How do I calculate 3D rotation values for an existing image?

  • May 7, 2018
  • 1 reply
  • 1318 views

I frequently work with artwork exported from SolidWorks in various orientations (all axonometric). I occasionally need to "apply" labels that I create in Illustrator to one or more faces of the product.

Is there a mathematical relation between the angles I can measure from the artwork and the values I would need to enter into the 3D Rotate effect fields to match the orientation of each face? If so, what are those equations?

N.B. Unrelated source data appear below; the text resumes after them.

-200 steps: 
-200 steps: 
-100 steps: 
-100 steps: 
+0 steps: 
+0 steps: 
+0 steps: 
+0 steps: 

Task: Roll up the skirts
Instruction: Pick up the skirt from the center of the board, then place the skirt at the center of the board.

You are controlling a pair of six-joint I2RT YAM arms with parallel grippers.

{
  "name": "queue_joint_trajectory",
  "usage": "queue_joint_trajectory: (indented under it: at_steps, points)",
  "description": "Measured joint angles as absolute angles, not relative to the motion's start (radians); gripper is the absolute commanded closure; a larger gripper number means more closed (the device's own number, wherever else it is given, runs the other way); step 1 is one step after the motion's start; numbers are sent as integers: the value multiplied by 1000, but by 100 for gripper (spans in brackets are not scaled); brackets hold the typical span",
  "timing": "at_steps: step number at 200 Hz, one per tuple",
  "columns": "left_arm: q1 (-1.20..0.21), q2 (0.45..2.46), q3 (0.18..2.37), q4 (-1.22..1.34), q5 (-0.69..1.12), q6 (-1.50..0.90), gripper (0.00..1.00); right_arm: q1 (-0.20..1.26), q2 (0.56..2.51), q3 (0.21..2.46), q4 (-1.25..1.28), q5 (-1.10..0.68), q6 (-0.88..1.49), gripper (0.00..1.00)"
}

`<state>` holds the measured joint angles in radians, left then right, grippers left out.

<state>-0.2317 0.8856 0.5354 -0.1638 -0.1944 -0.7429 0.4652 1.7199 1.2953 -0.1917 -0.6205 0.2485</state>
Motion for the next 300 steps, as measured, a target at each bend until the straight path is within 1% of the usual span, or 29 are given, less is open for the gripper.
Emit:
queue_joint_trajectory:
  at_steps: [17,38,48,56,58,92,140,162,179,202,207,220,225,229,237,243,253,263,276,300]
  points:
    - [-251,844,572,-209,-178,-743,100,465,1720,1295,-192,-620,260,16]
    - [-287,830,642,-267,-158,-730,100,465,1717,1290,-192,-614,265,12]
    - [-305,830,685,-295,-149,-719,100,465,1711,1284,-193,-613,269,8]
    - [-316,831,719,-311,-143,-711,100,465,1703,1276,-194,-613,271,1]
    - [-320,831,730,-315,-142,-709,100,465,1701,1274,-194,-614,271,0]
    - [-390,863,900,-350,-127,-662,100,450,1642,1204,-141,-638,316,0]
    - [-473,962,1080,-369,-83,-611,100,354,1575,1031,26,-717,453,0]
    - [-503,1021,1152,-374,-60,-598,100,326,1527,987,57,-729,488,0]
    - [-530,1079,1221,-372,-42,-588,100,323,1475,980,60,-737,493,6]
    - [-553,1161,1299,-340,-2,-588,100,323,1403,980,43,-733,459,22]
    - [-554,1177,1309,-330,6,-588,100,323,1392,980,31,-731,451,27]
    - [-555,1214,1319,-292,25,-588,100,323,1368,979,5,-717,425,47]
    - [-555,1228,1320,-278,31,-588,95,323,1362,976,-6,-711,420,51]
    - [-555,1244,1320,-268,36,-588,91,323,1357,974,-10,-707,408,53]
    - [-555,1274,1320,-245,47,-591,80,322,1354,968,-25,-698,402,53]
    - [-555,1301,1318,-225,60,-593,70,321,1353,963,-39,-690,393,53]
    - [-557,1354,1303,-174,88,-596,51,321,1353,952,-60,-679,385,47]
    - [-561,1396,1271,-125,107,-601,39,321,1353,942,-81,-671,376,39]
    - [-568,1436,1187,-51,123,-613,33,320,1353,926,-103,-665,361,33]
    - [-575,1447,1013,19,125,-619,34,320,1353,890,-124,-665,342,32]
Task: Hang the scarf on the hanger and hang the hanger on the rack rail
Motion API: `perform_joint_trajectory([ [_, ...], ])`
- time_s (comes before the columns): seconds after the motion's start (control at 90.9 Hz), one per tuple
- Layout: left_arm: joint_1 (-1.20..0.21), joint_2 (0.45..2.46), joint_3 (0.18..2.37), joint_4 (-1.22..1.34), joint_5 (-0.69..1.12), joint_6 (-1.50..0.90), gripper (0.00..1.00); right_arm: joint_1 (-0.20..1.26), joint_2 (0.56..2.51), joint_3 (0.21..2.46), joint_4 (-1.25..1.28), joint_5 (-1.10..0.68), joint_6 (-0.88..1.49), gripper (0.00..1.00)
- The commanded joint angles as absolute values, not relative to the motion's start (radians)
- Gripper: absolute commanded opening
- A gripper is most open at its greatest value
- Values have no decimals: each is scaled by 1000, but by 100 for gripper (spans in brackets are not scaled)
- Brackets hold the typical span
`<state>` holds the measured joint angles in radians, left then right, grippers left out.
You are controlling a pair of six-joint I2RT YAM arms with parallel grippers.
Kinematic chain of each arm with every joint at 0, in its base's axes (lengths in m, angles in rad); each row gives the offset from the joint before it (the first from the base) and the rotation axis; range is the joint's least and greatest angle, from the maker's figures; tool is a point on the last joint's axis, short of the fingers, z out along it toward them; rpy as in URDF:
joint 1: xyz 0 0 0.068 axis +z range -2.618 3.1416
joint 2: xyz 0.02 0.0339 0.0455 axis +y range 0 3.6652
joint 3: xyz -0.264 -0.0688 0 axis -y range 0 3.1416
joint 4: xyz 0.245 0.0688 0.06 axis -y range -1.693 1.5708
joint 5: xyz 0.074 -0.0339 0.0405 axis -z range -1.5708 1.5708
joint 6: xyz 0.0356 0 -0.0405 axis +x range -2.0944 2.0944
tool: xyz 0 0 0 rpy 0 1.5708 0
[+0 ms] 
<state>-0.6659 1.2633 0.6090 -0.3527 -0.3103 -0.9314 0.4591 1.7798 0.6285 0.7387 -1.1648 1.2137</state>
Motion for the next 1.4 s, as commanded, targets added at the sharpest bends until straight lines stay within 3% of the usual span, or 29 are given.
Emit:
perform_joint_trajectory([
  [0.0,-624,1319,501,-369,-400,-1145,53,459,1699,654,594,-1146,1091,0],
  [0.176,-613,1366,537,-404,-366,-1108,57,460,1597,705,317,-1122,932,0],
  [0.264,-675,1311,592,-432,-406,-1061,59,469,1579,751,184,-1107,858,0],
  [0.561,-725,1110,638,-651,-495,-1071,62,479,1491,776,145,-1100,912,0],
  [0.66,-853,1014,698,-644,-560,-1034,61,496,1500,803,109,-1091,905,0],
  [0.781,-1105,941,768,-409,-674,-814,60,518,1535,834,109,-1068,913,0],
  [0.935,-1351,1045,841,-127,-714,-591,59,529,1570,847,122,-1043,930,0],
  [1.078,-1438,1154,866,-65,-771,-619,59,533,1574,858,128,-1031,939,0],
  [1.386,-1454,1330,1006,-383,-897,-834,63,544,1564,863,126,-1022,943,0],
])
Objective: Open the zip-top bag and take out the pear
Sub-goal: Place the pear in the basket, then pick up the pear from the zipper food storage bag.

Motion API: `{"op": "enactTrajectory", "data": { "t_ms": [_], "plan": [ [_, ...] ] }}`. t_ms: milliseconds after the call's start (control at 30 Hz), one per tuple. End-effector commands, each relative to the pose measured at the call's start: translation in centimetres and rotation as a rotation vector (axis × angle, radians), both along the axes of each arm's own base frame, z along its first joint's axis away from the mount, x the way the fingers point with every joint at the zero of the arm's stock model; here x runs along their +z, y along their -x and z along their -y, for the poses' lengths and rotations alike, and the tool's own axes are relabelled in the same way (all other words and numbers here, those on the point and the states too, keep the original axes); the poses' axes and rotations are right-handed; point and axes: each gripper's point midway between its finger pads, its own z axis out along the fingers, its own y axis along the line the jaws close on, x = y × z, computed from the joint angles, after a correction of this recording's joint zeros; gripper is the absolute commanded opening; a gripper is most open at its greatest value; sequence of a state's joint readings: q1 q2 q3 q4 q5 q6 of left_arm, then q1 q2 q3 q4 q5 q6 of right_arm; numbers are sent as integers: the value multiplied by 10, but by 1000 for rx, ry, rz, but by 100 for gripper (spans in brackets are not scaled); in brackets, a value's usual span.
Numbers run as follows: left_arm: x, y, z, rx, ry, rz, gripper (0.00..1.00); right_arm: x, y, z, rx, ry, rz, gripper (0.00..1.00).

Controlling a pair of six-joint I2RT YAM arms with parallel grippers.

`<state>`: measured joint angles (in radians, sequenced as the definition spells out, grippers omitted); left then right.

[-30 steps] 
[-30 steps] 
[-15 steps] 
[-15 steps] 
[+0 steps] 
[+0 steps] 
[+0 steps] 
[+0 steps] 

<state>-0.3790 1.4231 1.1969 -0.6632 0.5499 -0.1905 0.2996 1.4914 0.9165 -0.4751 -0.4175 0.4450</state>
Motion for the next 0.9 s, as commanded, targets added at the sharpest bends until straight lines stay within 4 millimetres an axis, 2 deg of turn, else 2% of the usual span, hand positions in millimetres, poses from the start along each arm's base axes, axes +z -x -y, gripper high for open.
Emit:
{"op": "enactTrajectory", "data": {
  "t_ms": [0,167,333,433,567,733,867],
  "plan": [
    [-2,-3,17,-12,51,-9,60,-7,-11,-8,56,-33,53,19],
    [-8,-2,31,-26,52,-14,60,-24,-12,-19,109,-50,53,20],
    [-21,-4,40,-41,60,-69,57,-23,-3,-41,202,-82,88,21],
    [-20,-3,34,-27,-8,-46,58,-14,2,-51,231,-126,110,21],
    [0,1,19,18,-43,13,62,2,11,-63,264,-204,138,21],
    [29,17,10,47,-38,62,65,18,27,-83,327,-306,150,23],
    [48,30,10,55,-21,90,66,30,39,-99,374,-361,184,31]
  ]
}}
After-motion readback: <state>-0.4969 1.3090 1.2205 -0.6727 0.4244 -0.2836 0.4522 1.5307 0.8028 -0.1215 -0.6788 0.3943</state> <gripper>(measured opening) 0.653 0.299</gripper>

This topic has been closed for replies.

1 reply

Mylenium
Legend
May 8, 2018

Same as when you do manual isometric drawing - the angles are based on the cosine function. Ergo the angular deviation from the perpendicular world axes can be calculated using acos and then the angles dialled in, give or take the typical oddities with specific angles and rotation order. If you have sufficient reference points you could of course also go super fancy using vector math to calculate all that stuff...

Mylenium

ryandd
ryanddAuthor
Participant
May 8, 2018

Thank you for replying. I must confess, I have never done an isometric drawing manually (and only have moderate, self-taught experience with SolidWorks). I am familiar with trigonometric functions, but unsure of how to apply them with only these three measurements. Most of what I can find requires some distance measurements, too. I understand I may be asking for more than is feasible.

John Mensinger
Community Expert
Community Expert
May 8, 2018

ryandd  wrote

I understand I may be asking for more than is feasible.

And perhaps making more of it than is necessary. While i fully understand the desire to apply appropriate math, in my experience, that doesn't always yield a pleasing or convincing aesthetic. Before concluding you're "dead in the water," I'd suggest you try just "eyeballing" a label onto a surface using Free Transform adjustments until it just looks right. If it looks right no one will question whether it is mathematically accurate. Trust your eye.